Priorité : les glucides
Ils sont la source d’énergie la plus rapide et la plus facilement assimilable.
Aliments recommandés :
- Pâtes
- Riz
- Semoule
- Fruits frais ou secs
- Barres céréalières
Pourquoi ?
En altitude, le système digestif est fragilisé : mieux vaut des aliments faciles à digérer pour éviter les inconforts gastro-intestinaux.
Attention à la qualité alimentaire
Dans certaines régions andines ou himalayennes, l’approvisionnement est limité → risque de tourista.
Privilégiez les aliments cuits, évitez les crudités douteuses et surveillez la fraîcheur.
2. Hydratation : un élément clé
Pourquoi on se déshydrate plus vite ?
- L’air en altitude est très sec.
- La respiration s’accélère → pertes hydriques accrues.
- La transpiration est parfois moins perceptible mais bien réelle.

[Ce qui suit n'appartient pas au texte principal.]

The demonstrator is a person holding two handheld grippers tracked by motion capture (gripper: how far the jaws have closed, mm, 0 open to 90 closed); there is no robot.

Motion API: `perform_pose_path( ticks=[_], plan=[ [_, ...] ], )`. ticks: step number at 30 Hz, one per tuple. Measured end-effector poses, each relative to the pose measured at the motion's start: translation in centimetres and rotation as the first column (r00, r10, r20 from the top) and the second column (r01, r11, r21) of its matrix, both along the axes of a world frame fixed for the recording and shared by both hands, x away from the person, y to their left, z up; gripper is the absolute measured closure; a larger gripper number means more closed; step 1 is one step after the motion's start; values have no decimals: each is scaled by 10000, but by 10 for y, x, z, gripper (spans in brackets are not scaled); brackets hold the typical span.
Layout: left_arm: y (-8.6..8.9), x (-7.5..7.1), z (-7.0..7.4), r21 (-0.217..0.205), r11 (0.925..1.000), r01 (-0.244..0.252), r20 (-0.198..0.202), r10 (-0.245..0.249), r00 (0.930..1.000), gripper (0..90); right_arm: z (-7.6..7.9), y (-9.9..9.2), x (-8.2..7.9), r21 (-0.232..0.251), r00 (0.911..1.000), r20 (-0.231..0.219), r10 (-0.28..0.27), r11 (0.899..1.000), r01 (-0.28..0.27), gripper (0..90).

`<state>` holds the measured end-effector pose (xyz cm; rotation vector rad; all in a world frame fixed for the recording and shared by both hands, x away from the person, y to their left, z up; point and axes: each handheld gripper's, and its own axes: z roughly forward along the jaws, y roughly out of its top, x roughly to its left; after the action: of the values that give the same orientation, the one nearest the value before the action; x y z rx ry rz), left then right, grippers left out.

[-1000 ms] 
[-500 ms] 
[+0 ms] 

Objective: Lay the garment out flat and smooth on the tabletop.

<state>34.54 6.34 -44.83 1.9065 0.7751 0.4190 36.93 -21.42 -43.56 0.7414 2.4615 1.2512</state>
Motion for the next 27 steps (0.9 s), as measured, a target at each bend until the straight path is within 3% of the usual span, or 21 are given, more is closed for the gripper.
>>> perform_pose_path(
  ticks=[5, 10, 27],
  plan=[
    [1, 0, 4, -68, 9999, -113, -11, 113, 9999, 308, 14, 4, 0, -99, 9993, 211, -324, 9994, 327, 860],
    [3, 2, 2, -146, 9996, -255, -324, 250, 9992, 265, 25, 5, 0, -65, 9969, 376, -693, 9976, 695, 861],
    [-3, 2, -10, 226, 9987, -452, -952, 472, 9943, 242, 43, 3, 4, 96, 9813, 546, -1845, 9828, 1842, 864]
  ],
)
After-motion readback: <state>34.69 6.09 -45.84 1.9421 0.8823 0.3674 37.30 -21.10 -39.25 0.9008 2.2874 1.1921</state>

Pertes hydriques quotidiennes par respiration :
- ≈ 1900 ml/jour chez l’homme
- ≈ 850 ml/jour chez la femme
(> 2500 m d’altitude)
En comparaison : 250–300 ml/jour seulement en plaine.
Recommandations
- Boire régulièrement, même sans sensation de soif.

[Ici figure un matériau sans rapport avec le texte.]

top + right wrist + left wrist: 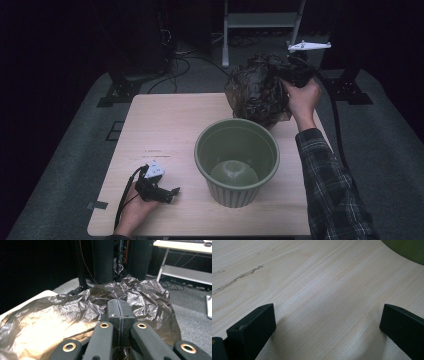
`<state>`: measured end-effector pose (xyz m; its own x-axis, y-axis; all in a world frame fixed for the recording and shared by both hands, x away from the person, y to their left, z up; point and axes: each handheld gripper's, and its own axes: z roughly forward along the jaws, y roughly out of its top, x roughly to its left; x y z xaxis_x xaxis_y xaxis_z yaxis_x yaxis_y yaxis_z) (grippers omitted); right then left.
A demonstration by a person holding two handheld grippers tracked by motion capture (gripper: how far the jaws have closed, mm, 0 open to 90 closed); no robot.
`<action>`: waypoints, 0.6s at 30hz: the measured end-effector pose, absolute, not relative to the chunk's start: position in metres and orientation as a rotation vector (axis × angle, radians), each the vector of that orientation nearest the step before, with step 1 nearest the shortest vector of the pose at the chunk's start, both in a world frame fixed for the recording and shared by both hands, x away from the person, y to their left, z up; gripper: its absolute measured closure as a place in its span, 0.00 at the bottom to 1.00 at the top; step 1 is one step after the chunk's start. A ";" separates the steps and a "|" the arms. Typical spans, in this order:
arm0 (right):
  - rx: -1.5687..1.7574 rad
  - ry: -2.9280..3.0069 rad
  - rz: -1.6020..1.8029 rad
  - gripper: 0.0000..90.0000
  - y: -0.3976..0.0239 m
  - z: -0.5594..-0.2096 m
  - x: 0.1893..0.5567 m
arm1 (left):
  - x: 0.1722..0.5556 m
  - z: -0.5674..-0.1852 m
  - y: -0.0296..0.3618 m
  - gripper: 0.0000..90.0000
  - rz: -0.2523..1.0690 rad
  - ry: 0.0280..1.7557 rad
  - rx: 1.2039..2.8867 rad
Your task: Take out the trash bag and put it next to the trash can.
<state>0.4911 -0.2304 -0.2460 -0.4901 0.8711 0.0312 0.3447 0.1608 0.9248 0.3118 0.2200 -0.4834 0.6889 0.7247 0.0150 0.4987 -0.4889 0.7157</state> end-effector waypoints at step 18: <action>1.144 1.938 1.358 0.63 -0.233 -0.256 0.487 | 0.312 -0.484 0.220 0.00 0.414 0.932 2.189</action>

- Viser 3 à 4 litres par jour pour maintenir une bonne fonction rénale.
- Objectif : débit urinaire ≈ 1,4 L/jour.
➕ Bonus
Inclure des boissons électrolytiques pour compenser les pertes en minéraux.
3. Écouter son corps
Signes à surveiller :
- Fatigue excessive
- Maux de tête
- Nausées
- Perte d’appétit
- Ralentissement important
Ces symptômes peuvent indiquer :
- un début de mal aigu des montagnes,
- un manque de nutrition,
- ou une déshydratation.
Adapter :
- Boire davantage
- Privilégier des aliments plus digestes
- Faire des pauses
- Descendre si les symptômes s’aggravent
4. En groupe : vigilance collective
- S’interroger mutuellement sur l’état de chacun.
- Vérifier que tout le monde mange et boit suffisamment.
- Ne pas laisser un membre fatiguer ou se déshydrater sans réaction.